_EXERCISE PROMPT_
Check each line of the data below for the word "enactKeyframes", then extract the ones that have it.

_RECORDS FOR THE TASK_
--
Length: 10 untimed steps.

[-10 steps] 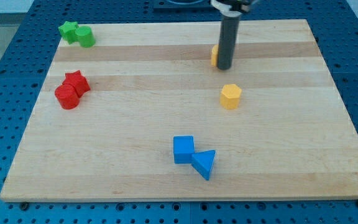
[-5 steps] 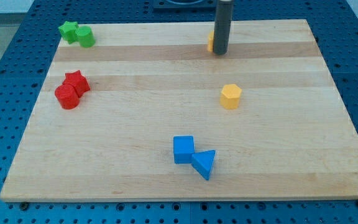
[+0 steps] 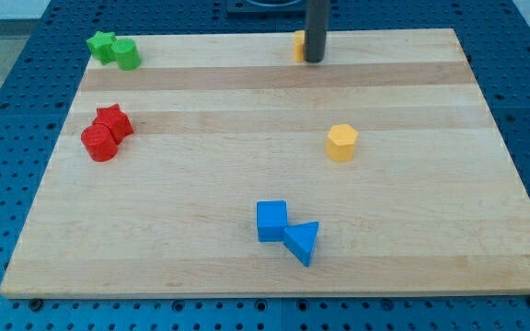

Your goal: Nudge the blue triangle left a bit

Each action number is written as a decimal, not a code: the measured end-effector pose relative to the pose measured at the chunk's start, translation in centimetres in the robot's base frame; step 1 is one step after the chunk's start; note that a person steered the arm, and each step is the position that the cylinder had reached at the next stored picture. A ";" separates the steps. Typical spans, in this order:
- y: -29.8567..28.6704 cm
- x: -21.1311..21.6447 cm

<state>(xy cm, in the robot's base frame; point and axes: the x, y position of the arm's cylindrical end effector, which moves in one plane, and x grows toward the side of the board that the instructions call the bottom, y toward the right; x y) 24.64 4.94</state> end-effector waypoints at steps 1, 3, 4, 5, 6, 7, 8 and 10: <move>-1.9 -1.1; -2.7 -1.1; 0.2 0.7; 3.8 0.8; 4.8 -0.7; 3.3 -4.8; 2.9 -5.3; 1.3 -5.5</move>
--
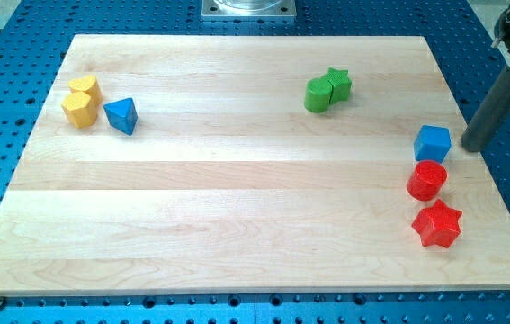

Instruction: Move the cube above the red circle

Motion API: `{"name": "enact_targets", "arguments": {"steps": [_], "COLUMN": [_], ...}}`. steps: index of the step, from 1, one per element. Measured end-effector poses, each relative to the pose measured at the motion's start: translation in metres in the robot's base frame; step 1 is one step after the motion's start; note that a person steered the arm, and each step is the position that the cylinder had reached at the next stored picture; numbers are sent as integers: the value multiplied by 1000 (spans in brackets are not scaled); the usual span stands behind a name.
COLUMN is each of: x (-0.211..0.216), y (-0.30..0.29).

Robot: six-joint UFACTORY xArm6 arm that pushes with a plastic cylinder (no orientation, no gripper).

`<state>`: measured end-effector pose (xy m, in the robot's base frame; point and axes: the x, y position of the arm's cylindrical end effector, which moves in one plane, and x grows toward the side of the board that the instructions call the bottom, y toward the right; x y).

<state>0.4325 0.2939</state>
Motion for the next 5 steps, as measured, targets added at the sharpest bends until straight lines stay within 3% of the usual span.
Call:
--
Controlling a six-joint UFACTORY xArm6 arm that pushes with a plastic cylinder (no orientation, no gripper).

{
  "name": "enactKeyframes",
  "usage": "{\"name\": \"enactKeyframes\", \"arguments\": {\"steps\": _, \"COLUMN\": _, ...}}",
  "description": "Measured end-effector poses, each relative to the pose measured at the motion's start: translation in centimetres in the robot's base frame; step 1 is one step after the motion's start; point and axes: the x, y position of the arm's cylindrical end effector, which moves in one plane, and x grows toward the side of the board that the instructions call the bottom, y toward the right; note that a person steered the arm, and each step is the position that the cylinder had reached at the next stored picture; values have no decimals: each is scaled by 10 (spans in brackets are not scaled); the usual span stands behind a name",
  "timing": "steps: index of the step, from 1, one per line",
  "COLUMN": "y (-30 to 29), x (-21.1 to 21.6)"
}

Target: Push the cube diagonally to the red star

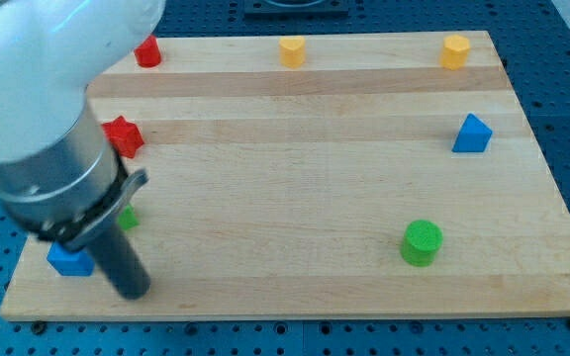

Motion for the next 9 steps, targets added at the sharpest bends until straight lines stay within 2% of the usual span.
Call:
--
_WRITTEN RESPONSE_
  "name": "enactKeyframes",
  "usage": "{\"name\": \"enactKeyframes\", \"arguments\": {\"steps\": _, \"COLUMN\": _, ...}}",

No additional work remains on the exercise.